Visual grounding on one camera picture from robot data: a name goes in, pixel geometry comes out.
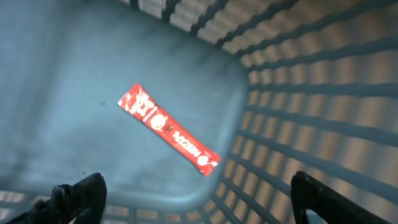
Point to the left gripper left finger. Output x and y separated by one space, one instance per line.
82 203

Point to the red coffee stick sachet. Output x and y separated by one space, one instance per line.
138 103

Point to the grey plastic mesh basket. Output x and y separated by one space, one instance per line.
272 87

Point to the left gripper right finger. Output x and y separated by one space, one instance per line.
307 193

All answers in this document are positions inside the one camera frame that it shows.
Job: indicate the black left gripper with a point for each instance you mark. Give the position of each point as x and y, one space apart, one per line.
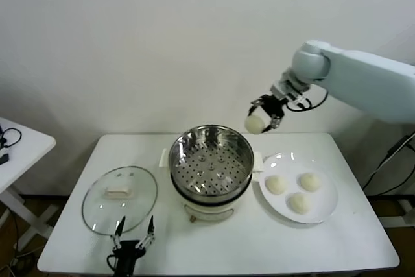
128 257

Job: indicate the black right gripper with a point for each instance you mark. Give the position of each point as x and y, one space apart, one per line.
274 105

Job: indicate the white steamed baozi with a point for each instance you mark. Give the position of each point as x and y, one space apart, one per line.
276 185
300 204
309 182
254 125

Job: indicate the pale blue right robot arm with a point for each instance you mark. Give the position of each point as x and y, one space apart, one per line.
356 76

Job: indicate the stainless steel steamer basket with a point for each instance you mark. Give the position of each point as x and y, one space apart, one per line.
210 173

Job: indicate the round glass pot lid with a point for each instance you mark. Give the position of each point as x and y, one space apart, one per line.
116 191

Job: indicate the cream white electric cooker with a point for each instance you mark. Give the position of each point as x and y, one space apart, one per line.
207 213

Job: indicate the white round plate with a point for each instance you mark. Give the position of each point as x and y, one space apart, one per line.
324 199

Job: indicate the white folding side table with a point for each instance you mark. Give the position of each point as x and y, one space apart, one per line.
29 157

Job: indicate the small black white device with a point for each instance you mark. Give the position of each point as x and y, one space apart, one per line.
3 159

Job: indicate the white metal floor frame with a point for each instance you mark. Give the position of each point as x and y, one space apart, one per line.
398 222

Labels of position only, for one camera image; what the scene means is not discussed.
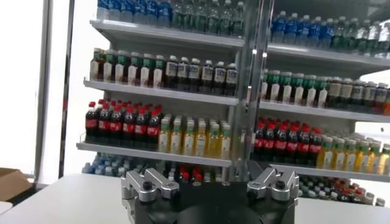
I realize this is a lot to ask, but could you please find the water bottle white label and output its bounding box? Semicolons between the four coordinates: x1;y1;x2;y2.
378;19;390;59
367;20;381;57

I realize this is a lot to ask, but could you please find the black slanted pole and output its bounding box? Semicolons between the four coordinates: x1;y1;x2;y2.
58;0;76;179

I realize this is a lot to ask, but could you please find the grey metal shelf rack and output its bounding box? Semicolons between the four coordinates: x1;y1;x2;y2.
243;0;390;183
76;0;249;183

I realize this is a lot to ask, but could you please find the brown cardboard box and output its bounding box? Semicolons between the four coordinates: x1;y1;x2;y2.
0;167;34;202

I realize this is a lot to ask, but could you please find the blue label water bottle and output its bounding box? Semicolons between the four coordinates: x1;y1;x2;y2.
297;14;311;47
96;0;110;21
145;0;158;26
121;0;134;24
319;18;335;50
285;12;299;45
108;0;122;23
157;0;173;28
272;10;287;44
308;16;322;48
133;0;146;25

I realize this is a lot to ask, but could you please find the green tinted water bottle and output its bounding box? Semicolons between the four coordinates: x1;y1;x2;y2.
232;1;245;38
332;16;347;51
207;0;220;35
219;0;233;37
344;17;359;53
195;0;208;33
172;0;185;30
356;19;371;55
183;0;196;31

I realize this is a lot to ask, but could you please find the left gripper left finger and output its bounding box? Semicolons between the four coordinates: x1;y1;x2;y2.
121;167;180;211

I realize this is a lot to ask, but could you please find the dark bottle beige label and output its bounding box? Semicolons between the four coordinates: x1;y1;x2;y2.
328;77;342;108
339;78;353;109

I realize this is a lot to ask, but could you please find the grey window frame post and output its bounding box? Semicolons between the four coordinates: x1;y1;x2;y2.
34;0;54;183

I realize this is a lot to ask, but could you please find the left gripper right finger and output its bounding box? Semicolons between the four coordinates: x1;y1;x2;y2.
246;166;300;205

____________

:: Exercise requirements ::
Please copy the records above word for word, leaving out every picture.

:: Expected output ::
Visual grounding on one camera picture from robot data: a name goes in, pixel geometry comes out.
Point to the left gripper left finger. Output x and y separated by one space, one instance per line.
82 203

Point to the red coffee stick sachet. Output x and y separated by one space, one instance per line.
138 103

Point to the grey plastic mesh basket. Output x and y separated by one space, one instance per line.
272 87

Point to the left gripper right finger. Output x and y separated by one space, one instance per line.
307 193

All answers in this document are positions inside the one camera frame that it shows.
Job: indicate the black left gripper with a point for each instance you mark. Give the position of each point as x and y, one space apart, one per line.
128 257

Job: indicate the black right gripper with a point for each instance you mark. Give the position of each point as x and y, one space apart, one per line.
274 105

Job: indicate the white steamed baozi with a point for each instance you mark. Give the position of each point as x and y, one space apart, one per line.
276 185
300 204
309 182
254 125

Job: indicate the pale blue right robot arm with a point for each instance you mark. Give the position of each point as x and y, one space apart, one per line.
356 76

Job: indicate the stainless steel steamer basket with a point for each instance you mark. Give the position of each point as x and y, one space apart, one per line.
210 173

Job: indicate the round glass pot lid with a point for each instance you mark. Give the position of each point as x and y, one space apart, one per line.
116 191

Job: indicate the cream white electric cooker with a point for each instance you mark. Give the position of each point as x and y, one space apart, one per line.
207 213

Job: indicate the white round plate with a point for each instance you mark. Give the position of each point as x and y, one space apart, one per line.
324 199

Job: indicate the white folding side table with a point for each instance you mark. Give the position of each point as x and y, one space apart, one per line.
29 157

Job: indicate the small black white device with a point for each instance you mark. Give the position of each point as x and y, one space apart, one per line.
3 159

Job: indicate the white metal floor frame with a point for each instance you mark. Give the position of each point as x and y, one space apart, one per line.
398 222

Labels of position only, for one camera image; what the scene means is not discussed.
I realize this is a lot to ask, but could you please find the water bottle white label and output its bounding box? Semicolons between the four coordinates: x1;y1;x2;y2.
378;19;390;59
367;20;381;57

I realize this is a lot to ask, but could you please find the black slanted pole and output its bounding box? Semicolons between the four coordinates: x1;y1;x2;y2.
58;0;76;179

I realize this is a lot to ask, but could you please find the grey metal shelf rack and output its bounding box? Semicolons between the four coordinates: x1;y1;x2;y2.
243;0;390;183
76;0;249;183

I realize this is a lot to ask, but could you please find the brown cardboard box and output its bounding box? Semicolons between the four coordinates: x1;y1;x2;y2.
0;167;34;202

I realize this is a lot to ask, but could you please find the blue label water bottle and output its bounding box? Semicolons between the four coordinates: x1;y1;x2;y2.
297;14;311;47
96;0;110;21
145;0;158;26
121;0;134;24
319;18;335;50
285;12;299;45
108;0;122;23
157;0;173;28
272;10;287;44
308;16;322;48
133;0;146;25

I realize this is a lot to ask, but could you please find the green tinted water bottle and output its bounding box? Semicolons between the four coordinates: x1;y1;x2;y2.
232;1;245;38
332;16;347;51
207;0;220;35
219;0;233;37
344;17;359;53
195;0;208;33
172;0;185;30
356;19;371;55
183;0;196;31

I realize this is a lot to ask, but could you please find the left gripper left finger and output its bounding box? Semicolons between the four coordinates: x1;y1;x2;y2.
121;167;180;211

I realize this is a lot to ask, but could you please find the dark bottle beige label and output its bounding box? Semicolons between the four coordinates: x1;y1;x2;y2.
328;77;342;108
339;78;353;109

I realize this is a lot to ask, but could you please find the grey window frame post and output its bounding box? Semicolons between the four coordinates: x1;y1;x2;y2.
34;0;54;183

I realize this is a lot to ask, but could you please find the left gripper right finger and output its bounding box? Semicolons between the four coordinates: x1;y1;x2;y2.
246;166;300;205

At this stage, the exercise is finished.